The downturn may have focused minds on efficiency, but the post-crisis economy is now a very different environment, according to Tony Pringle, managing director, UK and Ireland, at company information and business intelligence provider Bureau van Dijk.
“Businesses have invested very heavily in systems to help them manage their prospects and clients,” says Mr Pringle. “But there hasn’t been the same focus from a procurement and supplier management point of view, despite the fact that the amount of money moving around in those areas is often not far off what the company itself turns over.”
Monitoring the financial performance of specific suppliers will be particularly essential if organisations are to meet increased demand without disruption to their supply chain. Yet it can be difficult to identify exactly how a supplier business – and any wider group ownership – is performing or indeed the extent to which that organisation is reliant on your business for its survival.
“Understanding who you’re working with, including ultimately who owns that company, is important for numerous reasons,” says Mr Pringle. “Quite often companies will be unaware they’re dealing with the same group through a number of subsidiaries. All of a sudden they can realise economies of scale and look for opportunities to move other existing spend into that group.”
From a risk perspective, keeping a close eye on financial performance and ownership structure can also help companies identify any changes to supplier circumstances which, if not identified early, could lead to supply chain disruption or an inability to take on additional orders from customers.

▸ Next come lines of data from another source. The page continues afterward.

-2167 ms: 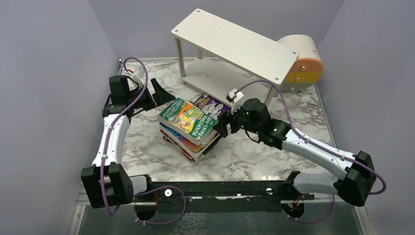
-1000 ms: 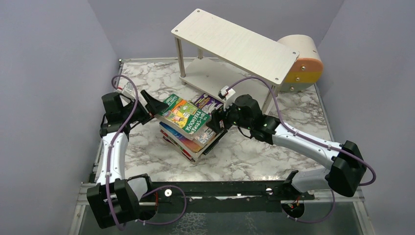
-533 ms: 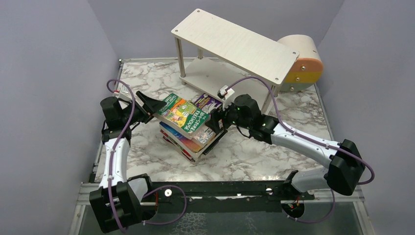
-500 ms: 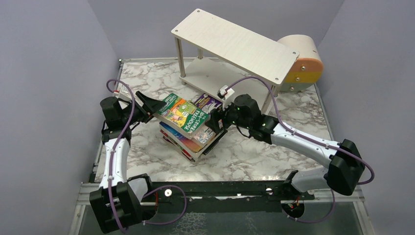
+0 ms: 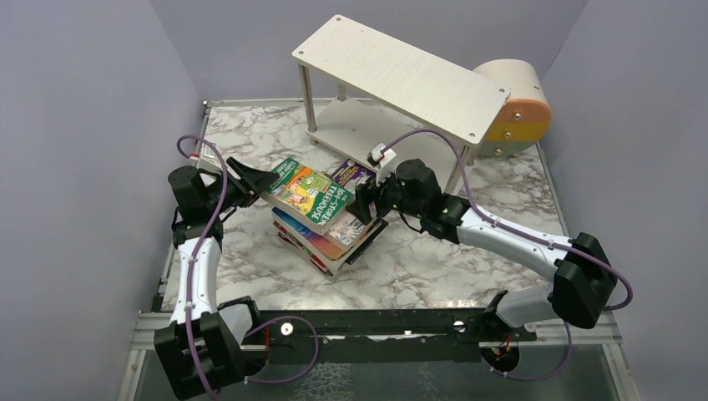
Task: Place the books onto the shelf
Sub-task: Pick up the book from the center of the board.
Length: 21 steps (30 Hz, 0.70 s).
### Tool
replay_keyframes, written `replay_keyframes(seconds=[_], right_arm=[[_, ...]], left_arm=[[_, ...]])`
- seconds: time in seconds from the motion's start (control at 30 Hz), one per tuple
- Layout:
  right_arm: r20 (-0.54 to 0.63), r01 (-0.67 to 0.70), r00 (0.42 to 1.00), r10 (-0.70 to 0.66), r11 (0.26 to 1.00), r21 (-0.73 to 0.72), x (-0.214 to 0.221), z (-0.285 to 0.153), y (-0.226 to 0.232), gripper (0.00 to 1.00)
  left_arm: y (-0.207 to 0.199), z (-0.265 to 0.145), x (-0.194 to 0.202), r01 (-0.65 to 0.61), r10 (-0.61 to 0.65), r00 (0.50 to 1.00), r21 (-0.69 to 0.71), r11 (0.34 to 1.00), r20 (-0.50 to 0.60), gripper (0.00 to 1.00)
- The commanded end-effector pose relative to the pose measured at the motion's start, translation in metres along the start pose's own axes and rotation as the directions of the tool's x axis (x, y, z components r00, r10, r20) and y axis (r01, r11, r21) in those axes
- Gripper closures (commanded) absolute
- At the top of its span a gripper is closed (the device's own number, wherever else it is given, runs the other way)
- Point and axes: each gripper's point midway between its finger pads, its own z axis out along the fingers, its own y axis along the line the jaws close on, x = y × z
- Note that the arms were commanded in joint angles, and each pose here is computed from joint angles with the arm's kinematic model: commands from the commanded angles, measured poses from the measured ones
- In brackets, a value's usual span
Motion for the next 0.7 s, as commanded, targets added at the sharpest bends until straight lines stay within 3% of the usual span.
replay_keyframes(seconds=[0.0,0.07,0.13,0.67], right_arm=[[0.064,0.02,0.998,-0.017,0.999,-0.043,-0.022,0.007,0.01,0.24],[0.066,0.019,0.998,-0.016,0.999,-0.044,-0.022,0.008,0.01,0.24],[0.069,0.018,0.997,-0.015,0.999,-0.04,-0.023,0.008,0.009,0.24],[0.115,0.052,0.992,-0.054,0.998,0.025,-0.037,-0.02,0.001,0.24]], left_arm=[[-0.01,-0.004,0.005,-0.019,0.02,1.0,0.05,0.999,-0.014,0.61],[-0.01,-0.004,0.005,-0.009,0.009,1.0,0.051,0.999,-0.013,0.76],[-0.014,-0.004,0.002,-0.007,0.007,1.0,0.065,0.998,0.0,0.99],[-0.102,-0.008,-0.097,-0.077,0.018,0.958,0.196,0.978,0.286,1.0]])
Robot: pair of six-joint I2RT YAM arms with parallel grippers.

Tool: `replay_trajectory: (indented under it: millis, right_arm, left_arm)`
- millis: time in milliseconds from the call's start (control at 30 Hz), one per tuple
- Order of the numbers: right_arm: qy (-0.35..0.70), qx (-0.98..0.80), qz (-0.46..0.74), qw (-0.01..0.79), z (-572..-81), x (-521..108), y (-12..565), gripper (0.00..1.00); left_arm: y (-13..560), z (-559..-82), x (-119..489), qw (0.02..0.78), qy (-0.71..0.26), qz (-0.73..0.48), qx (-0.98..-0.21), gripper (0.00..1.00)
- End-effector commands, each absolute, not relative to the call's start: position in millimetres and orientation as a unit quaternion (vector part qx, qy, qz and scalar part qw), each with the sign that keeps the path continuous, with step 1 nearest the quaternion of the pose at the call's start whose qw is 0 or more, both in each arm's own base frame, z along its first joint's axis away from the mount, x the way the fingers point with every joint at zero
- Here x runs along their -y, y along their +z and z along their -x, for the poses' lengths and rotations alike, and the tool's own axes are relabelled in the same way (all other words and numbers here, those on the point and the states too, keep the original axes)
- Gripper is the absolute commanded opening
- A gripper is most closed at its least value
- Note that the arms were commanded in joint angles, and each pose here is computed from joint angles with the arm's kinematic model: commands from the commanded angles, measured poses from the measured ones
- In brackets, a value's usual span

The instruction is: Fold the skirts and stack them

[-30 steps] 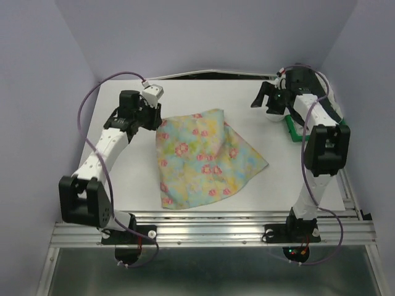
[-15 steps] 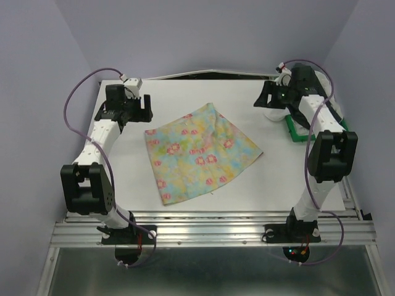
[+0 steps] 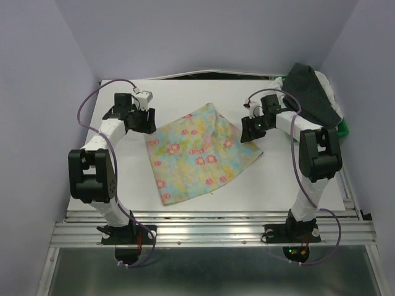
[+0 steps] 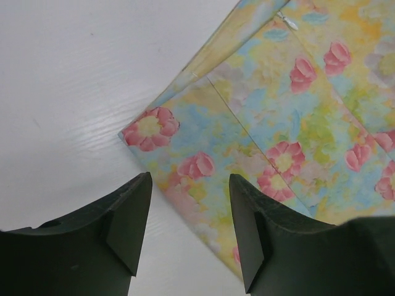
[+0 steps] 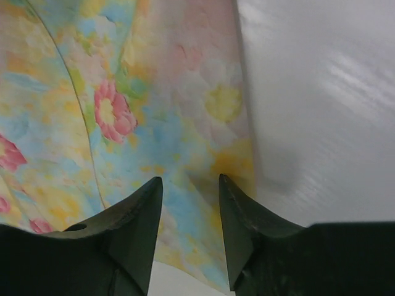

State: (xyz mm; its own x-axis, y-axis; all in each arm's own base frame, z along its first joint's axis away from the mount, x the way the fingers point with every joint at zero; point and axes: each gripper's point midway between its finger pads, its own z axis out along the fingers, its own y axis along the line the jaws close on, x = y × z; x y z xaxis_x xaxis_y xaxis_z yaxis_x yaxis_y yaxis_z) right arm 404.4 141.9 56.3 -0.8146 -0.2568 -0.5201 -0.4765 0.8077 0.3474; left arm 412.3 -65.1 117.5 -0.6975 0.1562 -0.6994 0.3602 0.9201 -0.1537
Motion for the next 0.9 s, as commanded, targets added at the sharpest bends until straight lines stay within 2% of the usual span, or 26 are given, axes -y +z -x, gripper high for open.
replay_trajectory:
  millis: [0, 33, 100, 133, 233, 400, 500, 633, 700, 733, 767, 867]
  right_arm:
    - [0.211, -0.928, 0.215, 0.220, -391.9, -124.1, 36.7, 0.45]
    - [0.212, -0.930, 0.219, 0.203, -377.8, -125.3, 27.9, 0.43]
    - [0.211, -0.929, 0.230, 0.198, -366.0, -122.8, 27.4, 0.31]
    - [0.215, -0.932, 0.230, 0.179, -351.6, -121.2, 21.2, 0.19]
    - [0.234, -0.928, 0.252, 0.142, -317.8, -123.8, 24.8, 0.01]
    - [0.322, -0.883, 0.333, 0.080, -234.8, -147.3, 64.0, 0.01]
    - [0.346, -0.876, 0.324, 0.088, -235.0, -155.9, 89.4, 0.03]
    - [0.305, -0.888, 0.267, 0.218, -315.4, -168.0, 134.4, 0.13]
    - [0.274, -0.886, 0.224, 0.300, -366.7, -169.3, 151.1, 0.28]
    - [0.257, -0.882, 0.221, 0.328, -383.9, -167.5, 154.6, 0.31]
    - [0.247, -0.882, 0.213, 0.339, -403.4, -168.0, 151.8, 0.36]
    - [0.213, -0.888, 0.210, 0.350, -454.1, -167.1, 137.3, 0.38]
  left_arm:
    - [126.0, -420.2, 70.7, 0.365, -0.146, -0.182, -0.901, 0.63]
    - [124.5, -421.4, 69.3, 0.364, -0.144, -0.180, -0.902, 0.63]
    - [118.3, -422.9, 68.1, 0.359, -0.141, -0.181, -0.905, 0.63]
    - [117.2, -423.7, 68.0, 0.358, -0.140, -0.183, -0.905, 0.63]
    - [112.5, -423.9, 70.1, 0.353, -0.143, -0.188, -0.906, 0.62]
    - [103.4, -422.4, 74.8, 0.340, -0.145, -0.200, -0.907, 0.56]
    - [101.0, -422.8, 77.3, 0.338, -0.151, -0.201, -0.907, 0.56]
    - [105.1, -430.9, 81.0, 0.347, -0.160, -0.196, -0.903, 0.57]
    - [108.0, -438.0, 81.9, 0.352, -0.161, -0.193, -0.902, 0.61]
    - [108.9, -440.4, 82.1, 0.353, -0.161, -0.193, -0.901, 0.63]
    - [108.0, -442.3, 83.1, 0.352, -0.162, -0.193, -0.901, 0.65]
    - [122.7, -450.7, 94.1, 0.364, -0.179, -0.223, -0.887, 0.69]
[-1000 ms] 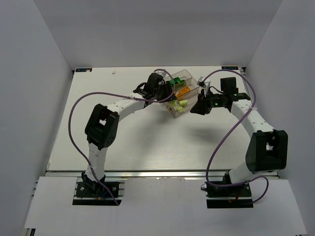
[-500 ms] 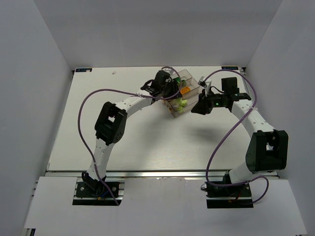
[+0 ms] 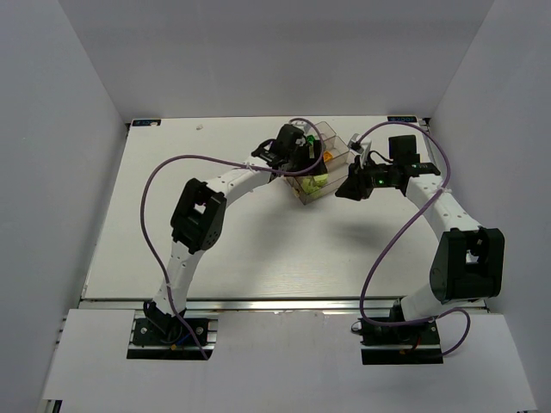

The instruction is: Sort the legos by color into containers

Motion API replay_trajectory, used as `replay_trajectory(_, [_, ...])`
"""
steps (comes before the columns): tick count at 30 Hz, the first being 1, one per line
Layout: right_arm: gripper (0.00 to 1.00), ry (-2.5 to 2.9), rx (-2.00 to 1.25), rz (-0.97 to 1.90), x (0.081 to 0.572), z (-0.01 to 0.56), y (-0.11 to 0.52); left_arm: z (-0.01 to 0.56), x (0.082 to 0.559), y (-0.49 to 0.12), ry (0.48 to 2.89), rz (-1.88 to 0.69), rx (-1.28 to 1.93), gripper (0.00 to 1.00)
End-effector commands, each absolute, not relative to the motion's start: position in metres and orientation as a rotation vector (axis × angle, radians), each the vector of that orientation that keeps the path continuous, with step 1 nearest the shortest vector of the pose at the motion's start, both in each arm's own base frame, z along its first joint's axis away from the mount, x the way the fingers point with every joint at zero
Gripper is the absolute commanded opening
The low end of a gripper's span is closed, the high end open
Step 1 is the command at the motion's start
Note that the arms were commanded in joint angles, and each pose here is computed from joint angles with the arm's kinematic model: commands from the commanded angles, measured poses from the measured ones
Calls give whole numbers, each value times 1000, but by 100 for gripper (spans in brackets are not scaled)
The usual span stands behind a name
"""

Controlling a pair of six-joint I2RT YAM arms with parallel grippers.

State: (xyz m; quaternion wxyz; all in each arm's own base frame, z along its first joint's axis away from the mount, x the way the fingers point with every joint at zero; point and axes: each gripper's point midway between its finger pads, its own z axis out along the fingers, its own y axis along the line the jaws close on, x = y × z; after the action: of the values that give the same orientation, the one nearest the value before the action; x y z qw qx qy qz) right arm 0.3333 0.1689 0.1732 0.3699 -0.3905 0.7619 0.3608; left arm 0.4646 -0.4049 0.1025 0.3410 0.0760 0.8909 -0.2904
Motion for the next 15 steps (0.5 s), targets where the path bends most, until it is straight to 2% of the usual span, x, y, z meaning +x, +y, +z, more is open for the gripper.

“You need to know that the company is stable and will continue to be stable,” says Mr Pringle. “If a supplier is part of a bigger group, does that group have a significant business in it which is at risk?”
Having a closer understanding of who is supplying an organisation can also help protect against reputational damage and even prosecution under anti-bribery legislation – something that is increasingly of concern at board level.
“If the beneficial owners of the businesses are individuals, you need to know who they are. You don’t want to find yourself all over the press because you’re being supplied by someone who was on a sanctions list. These days there are very few excuses for not being aware of exactly who you’re dealing with,” he says.
To cope with such issues, procurement and supply chain managers need information of the financial health and ownership structure of their key suppliers, including the ability to tailor this to their own requirements, by supplier, spend, segment and category.
This is the premise behind Procurement Catalyst, a dynamic new supplier risk platform created by Bureau van Dijk, which combines an organisation’s own supplier data with extensive risk intelligence from external sources, allowing businesses to monitor the current statuses of organisations relevant to them and set alerts to inform them of any changes which may need to be investigated.
“Companies often struggle to get that bird’s eye view of their supply chain which will allow them to quickly and easily identify where the problems are,” says Mr Pringle. “Although some will say they’re doing this, the reality is that very few are. It’s a very effective way of guarding against complacency and ensuring businesses are able to face an economic upturn with confidence.”